Causal Mediation and Interaction
EPI 542
Subject & Catalog Number
Course Information
Description
The course will approach concepts and methods for mediation and interaction from the perspective of the counterfactual framework. The first part of the course will be concerned with mediation analysis, that is, assessing the extent to which the effect of an exposure on some outcome is mediated through a particular intermediate and the extent to which it is direct or through other pathways. Definitions, theoretical identification results, and statistical techniques related to mediation analysis will be covered. The material in this part of the course will clarify the assumptions required for the estimation of direct and indirect effect and will extend the approach to mediation typically employed in epidemiology and the social sciences to settings with interactions, non-linearities and time-varying exposures.

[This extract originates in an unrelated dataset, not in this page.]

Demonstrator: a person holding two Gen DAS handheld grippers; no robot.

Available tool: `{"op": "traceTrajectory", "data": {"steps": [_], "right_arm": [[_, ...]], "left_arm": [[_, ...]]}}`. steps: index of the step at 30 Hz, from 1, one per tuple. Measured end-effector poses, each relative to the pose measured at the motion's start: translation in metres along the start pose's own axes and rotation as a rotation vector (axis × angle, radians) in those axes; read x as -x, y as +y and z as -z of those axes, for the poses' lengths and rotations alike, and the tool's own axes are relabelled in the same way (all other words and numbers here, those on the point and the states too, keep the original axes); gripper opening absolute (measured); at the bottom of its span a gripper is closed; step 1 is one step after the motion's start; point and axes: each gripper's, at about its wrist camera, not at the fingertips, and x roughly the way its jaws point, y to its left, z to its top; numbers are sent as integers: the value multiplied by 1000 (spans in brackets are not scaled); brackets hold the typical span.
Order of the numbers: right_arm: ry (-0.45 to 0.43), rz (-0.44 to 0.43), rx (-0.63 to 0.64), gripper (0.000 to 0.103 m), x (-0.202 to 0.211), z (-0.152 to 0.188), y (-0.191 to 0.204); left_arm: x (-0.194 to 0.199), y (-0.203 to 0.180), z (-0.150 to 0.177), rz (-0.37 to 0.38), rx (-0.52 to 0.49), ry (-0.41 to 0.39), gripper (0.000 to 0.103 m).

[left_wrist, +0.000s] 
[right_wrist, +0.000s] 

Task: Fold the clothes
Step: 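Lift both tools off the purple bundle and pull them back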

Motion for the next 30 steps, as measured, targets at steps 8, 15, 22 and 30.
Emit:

The second part of the course will cover concepts and methods for interaction. Conceptual issues concerning interaction, effect modification and the relation and non-correspondence of statistical and mechanistic notions of interaction will be discussed. Sensitivity analysis approaches and power and sample size calculations for interaction will be introduced. The course will conclude by providing a unifying framework for the assessment of mediation and interaction.
Pre-Requisites
EPI289 or EPI207 or PHS2000B or permission of the instructor. Familiarity with counterfactuals, and linear and logistic regression will be assumed. Some exposure to inverse probability of treatment weighting, marginal structural models, and causal diagrams will be helpful. Familiarity with SAS, Stata or R will be necessary to complete the assignments.